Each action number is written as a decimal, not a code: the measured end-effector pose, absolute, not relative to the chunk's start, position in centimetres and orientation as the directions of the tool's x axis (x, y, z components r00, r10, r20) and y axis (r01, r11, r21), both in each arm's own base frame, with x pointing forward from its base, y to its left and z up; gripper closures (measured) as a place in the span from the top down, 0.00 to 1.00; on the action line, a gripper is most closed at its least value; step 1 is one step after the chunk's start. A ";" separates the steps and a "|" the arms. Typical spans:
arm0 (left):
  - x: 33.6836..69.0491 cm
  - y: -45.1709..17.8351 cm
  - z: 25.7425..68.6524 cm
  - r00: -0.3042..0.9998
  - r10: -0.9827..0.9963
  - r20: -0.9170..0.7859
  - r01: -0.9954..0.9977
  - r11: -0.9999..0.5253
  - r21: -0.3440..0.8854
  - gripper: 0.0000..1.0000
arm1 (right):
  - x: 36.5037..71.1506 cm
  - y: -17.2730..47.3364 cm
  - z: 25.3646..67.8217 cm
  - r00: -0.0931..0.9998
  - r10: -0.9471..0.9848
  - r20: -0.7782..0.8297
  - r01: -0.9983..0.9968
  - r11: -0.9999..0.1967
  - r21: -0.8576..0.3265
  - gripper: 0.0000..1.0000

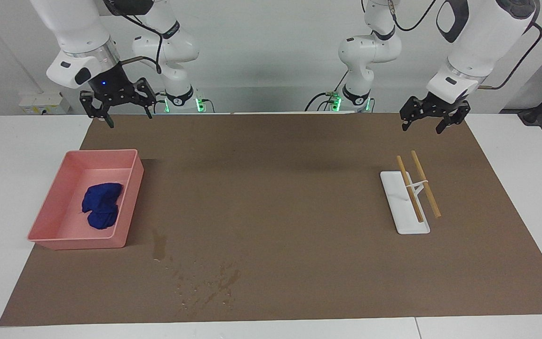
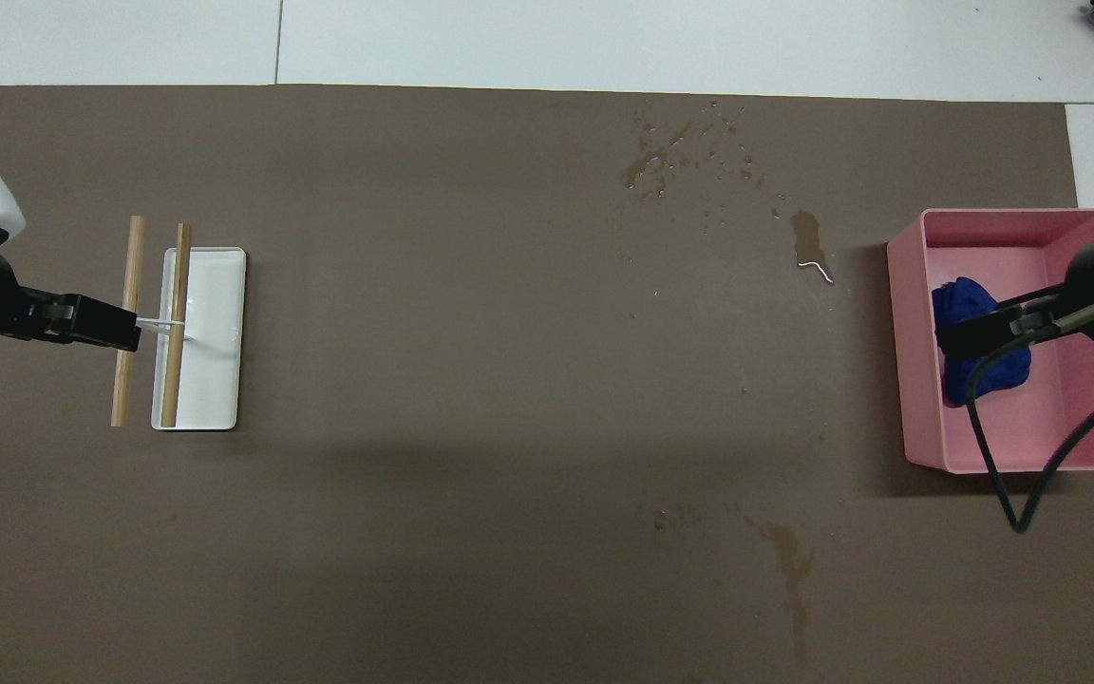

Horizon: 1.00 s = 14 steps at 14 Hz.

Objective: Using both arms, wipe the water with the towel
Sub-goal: 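Release the towel in the bin and hold the right gripper above it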

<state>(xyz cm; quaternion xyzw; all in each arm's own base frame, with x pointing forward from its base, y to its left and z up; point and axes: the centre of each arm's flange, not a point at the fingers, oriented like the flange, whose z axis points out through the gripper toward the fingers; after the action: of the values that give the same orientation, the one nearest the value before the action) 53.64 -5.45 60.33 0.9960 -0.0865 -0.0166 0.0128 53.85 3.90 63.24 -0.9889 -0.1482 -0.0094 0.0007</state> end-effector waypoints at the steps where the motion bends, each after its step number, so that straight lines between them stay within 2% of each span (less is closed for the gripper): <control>1: 53.6 -5.4 60.3 0.984 -0.173 -0.031 -0.172 -0.985 0.028 1.00 | 53.9 3.9 63.1 0.956 0.293 0.017 0.293 -0.956 0.002 1.00; 14: 53.6 -5.4 60.3 0.985 -0.173 -0.031 -0.172 -0.985 0.028 1.00 | 54.2 1.0 62.5 0.975 0.222 0.012 0.222 -0.975 -0.002 1.00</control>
<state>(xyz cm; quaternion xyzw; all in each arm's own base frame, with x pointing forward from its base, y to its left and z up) 53.64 -5.45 60.33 0.9960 -0.0865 -0.0166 0.0127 54.21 1.01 62.54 -0.9937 -0.1118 -0.0057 0.0014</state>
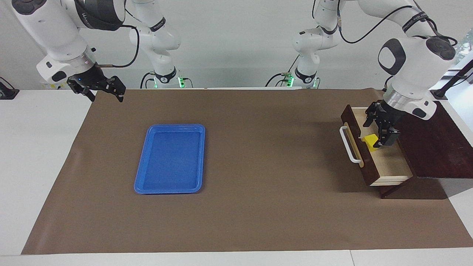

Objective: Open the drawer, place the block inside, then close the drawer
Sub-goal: 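Push the drawer shut with the left gripper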

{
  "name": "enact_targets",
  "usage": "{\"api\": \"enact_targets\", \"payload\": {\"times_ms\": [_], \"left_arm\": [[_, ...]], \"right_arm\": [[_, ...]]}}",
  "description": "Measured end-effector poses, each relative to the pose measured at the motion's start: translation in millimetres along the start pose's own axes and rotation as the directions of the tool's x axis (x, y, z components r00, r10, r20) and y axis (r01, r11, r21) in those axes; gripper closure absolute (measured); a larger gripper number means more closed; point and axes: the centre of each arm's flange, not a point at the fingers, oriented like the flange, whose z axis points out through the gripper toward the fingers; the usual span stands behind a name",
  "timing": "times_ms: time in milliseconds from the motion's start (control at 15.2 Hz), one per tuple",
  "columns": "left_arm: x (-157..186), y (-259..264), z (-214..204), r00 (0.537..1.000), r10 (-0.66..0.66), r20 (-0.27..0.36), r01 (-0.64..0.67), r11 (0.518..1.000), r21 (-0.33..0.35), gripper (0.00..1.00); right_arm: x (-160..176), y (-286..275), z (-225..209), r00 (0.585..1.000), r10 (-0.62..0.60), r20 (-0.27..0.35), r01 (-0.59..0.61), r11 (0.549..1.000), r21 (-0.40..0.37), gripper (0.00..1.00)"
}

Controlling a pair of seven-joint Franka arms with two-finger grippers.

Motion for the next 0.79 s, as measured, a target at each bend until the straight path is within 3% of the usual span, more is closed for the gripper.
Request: {"api": "enact_targets", "payload": {"times_ms": [131,262,459,787], "left_arm": [[-39.4,-5.3,14.8,1.0,0.004,0.004,-0.005,0.999,0.036,0.0],[-52.3,-14.7,35.2,1.0,-0.003,0.002,0.003,0.997,0.075,0.0],[-44.2,-24.2,56.0,1.0,-0.013,-0.01,0.014,0.996,0.085,0.0],[-13.0,-27.1,54.5,0.999,-0.021,-0.026,0.023,0.997,0.078,0.0]], "right_arm": [[0.0,-0.7,-0.7,1.0,-0.001,-0.001,0.001,1.0,0.0,0.0],[0.0,-0.8,-0.9,1.0,-0.001,-0.002,0.001,1.0,0.0,0.0],[0.0,-0.8,-1.0,1.0,-0.002,-0.002,0.002,1.0,0.0,0.0],[0.0,-1.8,-1.0,1.0,-0.003,-0.002,0.003,1.0,0.0,0.0]]}}
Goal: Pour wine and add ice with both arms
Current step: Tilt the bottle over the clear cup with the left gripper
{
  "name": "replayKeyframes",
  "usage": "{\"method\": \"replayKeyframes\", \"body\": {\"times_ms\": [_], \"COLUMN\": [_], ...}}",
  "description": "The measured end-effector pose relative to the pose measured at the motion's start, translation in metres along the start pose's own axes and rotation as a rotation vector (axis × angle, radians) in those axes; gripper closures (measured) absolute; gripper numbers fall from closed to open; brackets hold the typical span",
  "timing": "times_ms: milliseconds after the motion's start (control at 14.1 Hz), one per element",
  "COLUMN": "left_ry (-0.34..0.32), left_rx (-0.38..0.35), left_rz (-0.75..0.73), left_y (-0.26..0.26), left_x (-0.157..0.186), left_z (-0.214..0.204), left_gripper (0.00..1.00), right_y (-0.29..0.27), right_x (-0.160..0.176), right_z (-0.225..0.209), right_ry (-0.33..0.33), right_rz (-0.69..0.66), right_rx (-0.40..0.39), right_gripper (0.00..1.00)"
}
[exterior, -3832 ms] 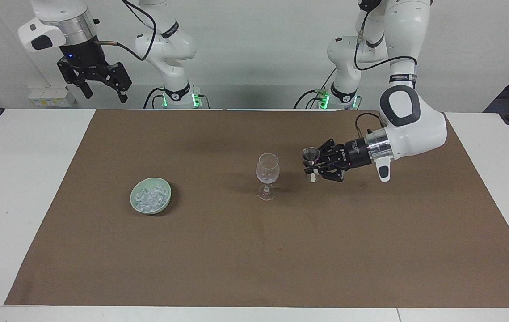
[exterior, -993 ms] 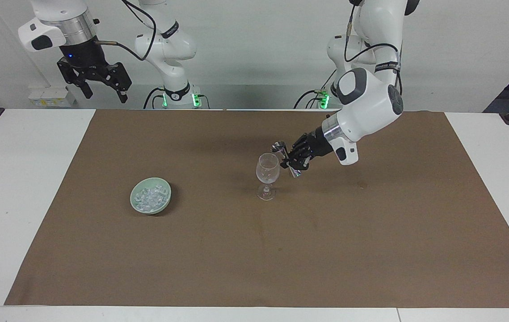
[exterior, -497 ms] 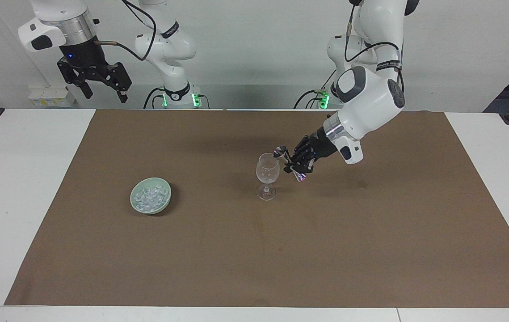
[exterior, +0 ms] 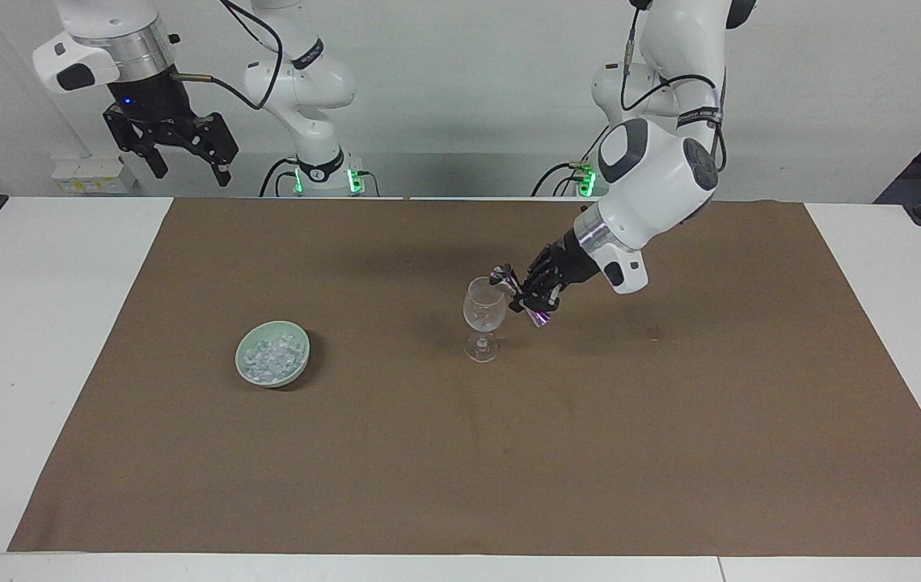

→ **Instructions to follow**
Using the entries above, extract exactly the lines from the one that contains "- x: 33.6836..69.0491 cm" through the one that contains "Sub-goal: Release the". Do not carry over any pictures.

→ **Final answer**
  - x: 33.6836..69.0491 cm
  - y: -45.1709..17.8351 cm
  - z: 25.7425..68.6524 cm
  - r00: -0.3042..0.9998
  - r10: -0.9827..0.9963
  - r20: -0.9170..0.7859
  - r01: -0.9954..0.9977
  - r11: -0.9999..0.5253
  - r21: -0.3440..0.8854
  - gripper: 0.0000..1.0000
arm1 (right):
  - x: 36.5037..71.1506 cm
  - y: -17.2730..47.3364 cm
  - z: 25.3646..67.8217 cm
  - r00: -0.0931..0.9998
  - r10: -0.9471..0.9848
  - r20: -0.7782..0.8297
  - r01: -0.9983..0.9968
  - r11: -0.9999..0.1967
  - r21: -0.8576..0.3265
  - gripper: 0.0000..1.0000


Horizon: 1.00 s = 14 steps at 14 Hz.

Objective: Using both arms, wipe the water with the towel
Sub-goal: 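Release the towel in the bin and hold the right gripper above it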

The exercise has been completed.